Friday, July 29, 2011
I've spent a few days wallowing in my failure, wondering why it's so dang hard for me to even do the things I enjoy during this phase of pregnancy. I know it's normal to be extra tired, but I'm exhausted to the point of not functioning, and this time around is still better than last time! If I can't even manage to continue a photography project that I've deeply enjoyed over the past seven months, how can I do anything???
I put a little thought into it and I really think my ADD has a lot to do with it. It takes me longer to work out my photography shot every day because it just takes me longer to think. Coming up with a shot, setting it up (or getting to a good location), getting my camera settings how I want them, and then processing and uploading the pictures takes twice as much energy for me as it would for most people. And that's extra energy I simply don't have right now. Any energy I produce is being sucked up by a rapidly growing MicroTot, and I'm ok with that. The little potamus-to-be needs it more than I need to take pictures. And hopefully I can get back to taking pictures again before long, I just have to remember that it's not as important as taking care of myself and my family. And anything extra I have right now needs to be used in that direction.
Wednesday, July 27, 2011
Based on history and Greg's memory, I have about 3 or 4 more weeks until the 2nd trimester energy surge kicks in. Based on my current situation, that's not soon enough. Most days by noon I'm too tired to move. After naps I'm still exhausted. By Kaycie's bedtime I just want to collapse. Last night I did. I crashed for 2 hours, woke up for about an hour and a half, went back to bed, and slept like the dead. Woke up exhausted. Now here we go again.

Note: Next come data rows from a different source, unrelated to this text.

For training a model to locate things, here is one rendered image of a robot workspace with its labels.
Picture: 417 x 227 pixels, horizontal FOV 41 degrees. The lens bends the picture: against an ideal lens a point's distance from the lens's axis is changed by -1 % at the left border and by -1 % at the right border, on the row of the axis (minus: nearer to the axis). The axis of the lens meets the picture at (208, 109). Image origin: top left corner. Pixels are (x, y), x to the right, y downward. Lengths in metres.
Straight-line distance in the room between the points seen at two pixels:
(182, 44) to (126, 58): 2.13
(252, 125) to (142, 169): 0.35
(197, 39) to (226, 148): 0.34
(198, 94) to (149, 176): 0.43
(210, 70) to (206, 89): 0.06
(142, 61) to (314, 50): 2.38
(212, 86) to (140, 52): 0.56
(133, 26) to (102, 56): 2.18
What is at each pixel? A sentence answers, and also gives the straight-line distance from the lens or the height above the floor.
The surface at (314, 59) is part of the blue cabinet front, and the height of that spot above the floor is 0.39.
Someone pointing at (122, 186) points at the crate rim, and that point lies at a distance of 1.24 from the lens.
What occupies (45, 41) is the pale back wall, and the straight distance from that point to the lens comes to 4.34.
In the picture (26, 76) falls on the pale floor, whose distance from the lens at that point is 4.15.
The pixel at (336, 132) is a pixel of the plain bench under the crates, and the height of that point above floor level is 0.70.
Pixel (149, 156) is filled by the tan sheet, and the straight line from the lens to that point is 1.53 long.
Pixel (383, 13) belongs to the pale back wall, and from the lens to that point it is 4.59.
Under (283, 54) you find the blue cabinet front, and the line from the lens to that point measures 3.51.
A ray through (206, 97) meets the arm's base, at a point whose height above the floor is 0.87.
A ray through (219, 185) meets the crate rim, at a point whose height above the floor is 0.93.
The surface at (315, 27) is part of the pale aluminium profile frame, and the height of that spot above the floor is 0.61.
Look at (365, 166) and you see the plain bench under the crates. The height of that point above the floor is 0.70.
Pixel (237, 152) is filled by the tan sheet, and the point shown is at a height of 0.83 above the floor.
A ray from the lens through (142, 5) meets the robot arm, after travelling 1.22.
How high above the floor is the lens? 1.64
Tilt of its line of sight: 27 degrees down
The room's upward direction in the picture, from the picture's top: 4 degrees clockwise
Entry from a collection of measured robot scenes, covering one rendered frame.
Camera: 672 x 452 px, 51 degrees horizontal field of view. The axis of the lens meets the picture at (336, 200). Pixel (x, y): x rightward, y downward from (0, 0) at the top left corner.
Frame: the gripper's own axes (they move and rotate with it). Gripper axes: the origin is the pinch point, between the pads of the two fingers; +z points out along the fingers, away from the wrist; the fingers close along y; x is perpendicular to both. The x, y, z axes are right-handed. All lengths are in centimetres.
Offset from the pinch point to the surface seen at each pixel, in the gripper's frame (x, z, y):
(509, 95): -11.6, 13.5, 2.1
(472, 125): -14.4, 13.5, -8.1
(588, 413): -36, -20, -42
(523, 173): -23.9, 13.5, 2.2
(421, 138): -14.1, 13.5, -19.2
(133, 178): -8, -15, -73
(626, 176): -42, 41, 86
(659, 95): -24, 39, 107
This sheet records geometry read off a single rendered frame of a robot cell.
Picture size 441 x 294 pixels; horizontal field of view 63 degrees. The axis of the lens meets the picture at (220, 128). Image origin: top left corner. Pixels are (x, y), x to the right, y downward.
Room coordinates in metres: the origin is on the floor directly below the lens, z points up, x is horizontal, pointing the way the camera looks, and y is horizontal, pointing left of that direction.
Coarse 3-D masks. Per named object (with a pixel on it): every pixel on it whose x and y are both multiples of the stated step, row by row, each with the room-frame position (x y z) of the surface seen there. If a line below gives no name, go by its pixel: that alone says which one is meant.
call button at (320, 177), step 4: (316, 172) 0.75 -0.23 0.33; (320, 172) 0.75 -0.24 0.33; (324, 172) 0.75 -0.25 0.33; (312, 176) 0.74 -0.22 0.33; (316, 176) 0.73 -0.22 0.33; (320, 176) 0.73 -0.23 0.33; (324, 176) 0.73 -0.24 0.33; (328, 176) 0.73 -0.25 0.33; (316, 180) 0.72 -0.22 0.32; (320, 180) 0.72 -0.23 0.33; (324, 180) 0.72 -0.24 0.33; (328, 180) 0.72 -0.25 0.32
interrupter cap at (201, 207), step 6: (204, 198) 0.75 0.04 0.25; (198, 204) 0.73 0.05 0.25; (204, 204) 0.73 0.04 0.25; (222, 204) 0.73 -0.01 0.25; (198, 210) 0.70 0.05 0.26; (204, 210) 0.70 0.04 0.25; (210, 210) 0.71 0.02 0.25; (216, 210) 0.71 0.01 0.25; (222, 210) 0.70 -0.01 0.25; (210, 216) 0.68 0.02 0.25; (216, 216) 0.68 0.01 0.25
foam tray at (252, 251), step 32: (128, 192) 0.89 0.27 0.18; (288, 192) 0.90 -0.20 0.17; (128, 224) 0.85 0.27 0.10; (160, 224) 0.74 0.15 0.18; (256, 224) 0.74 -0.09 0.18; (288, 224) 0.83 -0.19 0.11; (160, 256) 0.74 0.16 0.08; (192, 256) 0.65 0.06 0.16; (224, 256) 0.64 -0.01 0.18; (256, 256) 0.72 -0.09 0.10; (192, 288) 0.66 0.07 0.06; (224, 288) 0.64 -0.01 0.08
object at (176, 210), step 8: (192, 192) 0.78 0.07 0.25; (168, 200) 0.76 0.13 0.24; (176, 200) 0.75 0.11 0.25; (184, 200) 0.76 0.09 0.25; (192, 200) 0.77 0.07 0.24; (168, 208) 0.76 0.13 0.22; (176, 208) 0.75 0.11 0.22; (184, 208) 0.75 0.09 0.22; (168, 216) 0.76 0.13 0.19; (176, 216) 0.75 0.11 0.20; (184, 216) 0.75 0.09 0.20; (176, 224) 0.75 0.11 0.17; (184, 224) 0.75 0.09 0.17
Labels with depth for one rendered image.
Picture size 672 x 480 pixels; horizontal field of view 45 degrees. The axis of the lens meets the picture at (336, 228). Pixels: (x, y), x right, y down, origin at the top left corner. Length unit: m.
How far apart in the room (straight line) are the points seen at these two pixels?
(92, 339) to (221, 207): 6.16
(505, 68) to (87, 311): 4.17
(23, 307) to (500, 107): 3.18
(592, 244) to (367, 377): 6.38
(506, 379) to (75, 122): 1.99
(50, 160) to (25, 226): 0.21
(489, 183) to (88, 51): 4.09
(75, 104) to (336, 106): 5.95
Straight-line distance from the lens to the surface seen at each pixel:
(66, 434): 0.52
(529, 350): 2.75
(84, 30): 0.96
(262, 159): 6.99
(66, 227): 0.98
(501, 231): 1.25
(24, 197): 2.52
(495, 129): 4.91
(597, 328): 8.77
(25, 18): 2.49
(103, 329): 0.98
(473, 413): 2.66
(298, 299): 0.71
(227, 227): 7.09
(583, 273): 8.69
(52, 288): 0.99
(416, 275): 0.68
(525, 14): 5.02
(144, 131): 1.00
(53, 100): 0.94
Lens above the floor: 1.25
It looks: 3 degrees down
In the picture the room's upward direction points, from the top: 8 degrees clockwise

Did I mention I have over 1,000 blog posts in my bloglines that I haven't gotten around to dealing with yet? Today's the first time I've turned on my computer since the weekend.
Thankfully we're planning to go to my parents' house this weekend, which means my mom will swoop in and take over my child while I lay on the couch and die. Sounds heavenly.
Yesterday I saw Dr. T for a tot check. Everything was fine. I was too tired to even call my mom and tell her we went, but it was one of those check ups that I really felt like we could have had over the phone. They didn't take any blood, didn't do any tests, just looked at me, asked me how I felt, called in some Claritin D, and sent me off. I'm not sure dragging myself and my kid to the office was worth it.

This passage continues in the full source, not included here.